Intracellular polyamine levels can also be decreased by treatment with α-difluoromethylornithine (DFMO), an inhibitor of ODC. The depletion of intracellular polyamines by DFMO can be reversed by the addition of SPD to the growth media of CHO cells.
Upon introducing DFMO to the CHO cells, the team observed that IgG antibody galactosylation surged, along with an increase in the levels of β1,4-galactosyl transferase 1 (B4GALT1) mRNA. This mRNA is pivotal in governing the IgG galactosylation mechanism within CHO cells. What’s more, IgG production decreased by approximately 30% in DFMO-treated cells.

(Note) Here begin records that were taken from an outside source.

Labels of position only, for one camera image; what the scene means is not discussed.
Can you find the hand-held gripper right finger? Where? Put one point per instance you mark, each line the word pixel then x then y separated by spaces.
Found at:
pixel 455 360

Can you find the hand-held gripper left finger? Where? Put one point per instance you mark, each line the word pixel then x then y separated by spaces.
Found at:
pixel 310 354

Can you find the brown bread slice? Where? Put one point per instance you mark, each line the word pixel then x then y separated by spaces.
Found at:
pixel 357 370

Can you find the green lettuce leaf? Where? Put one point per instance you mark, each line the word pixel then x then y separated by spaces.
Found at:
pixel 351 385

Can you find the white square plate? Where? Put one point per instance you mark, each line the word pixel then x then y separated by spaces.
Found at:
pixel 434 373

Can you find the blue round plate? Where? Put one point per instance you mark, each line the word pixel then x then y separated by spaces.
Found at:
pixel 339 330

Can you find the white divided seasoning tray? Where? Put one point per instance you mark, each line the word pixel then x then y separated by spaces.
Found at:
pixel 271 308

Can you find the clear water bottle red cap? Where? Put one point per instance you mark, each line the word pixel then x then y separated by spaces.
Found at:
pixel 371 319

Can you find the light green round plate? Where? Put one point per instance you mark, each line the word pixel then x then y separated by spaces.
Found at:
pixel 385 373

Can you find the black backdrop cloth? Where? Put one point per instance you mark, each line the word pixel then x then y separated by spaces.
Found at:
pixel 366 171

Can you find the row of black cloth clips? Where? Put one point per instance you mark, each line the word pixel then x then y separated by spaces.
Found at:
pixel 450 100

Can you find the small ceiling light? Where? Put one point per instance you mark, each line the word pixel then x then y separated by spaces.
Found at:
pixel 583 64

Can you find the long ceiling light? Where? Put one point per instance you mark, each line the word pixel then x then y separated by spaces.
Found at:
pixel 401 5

Dr. Higashi hypothesized that the decrease in IgG production was a result of endoplasmic stress (ER) stress response caused by polyamine depletion. During ER stress response, protein folding ceases, resulting in the arrest of the normal function of cells. Chaperone proteins assist in the correct folding of other protein classes and play a crucial role under both normal and stress conditions. The results of the ER stress response study confirmed the increased expression levels of chaperones for glycoprotein folding, in polyamine-depleted cells.
The team further observed that upon using tunicamycin, an ER stress inducer inhibiting N-glycosylation, ER stress from polyamine depletion triggered B4GALT1 mRNA expression, increasing IgG galactosylation in CHO cells.
The ability to maintain antibody glycosylation profiles via polyamine modulation has numerous implications. Controlled glycosylation is crucial for optimizing therapeutic proteins, such as antibodies, ensuring the stable production of antibodies in a uniform manner of biological activities, and potentially decreasing the manufacturing cost. Supplementation of polyamine could be accomplished by the addition only of SPD to serum-free medium, offer an easy and costless method to maintain the glycan structure of mAbs produced by CHO cells cultured in the serum-free medium. This insight might influence cell line development and bioproduction, facilitating the creation of biosimilars.
“Introducing polyamines, particularly SPD, to serum-free culture medium for CHO cells may contribute to consistent manufacturing and quality control of antibody production. We hope that this research will contribute to the stable production of antibody drugs and lead to lower drug prices” concludes Dr. Higashi.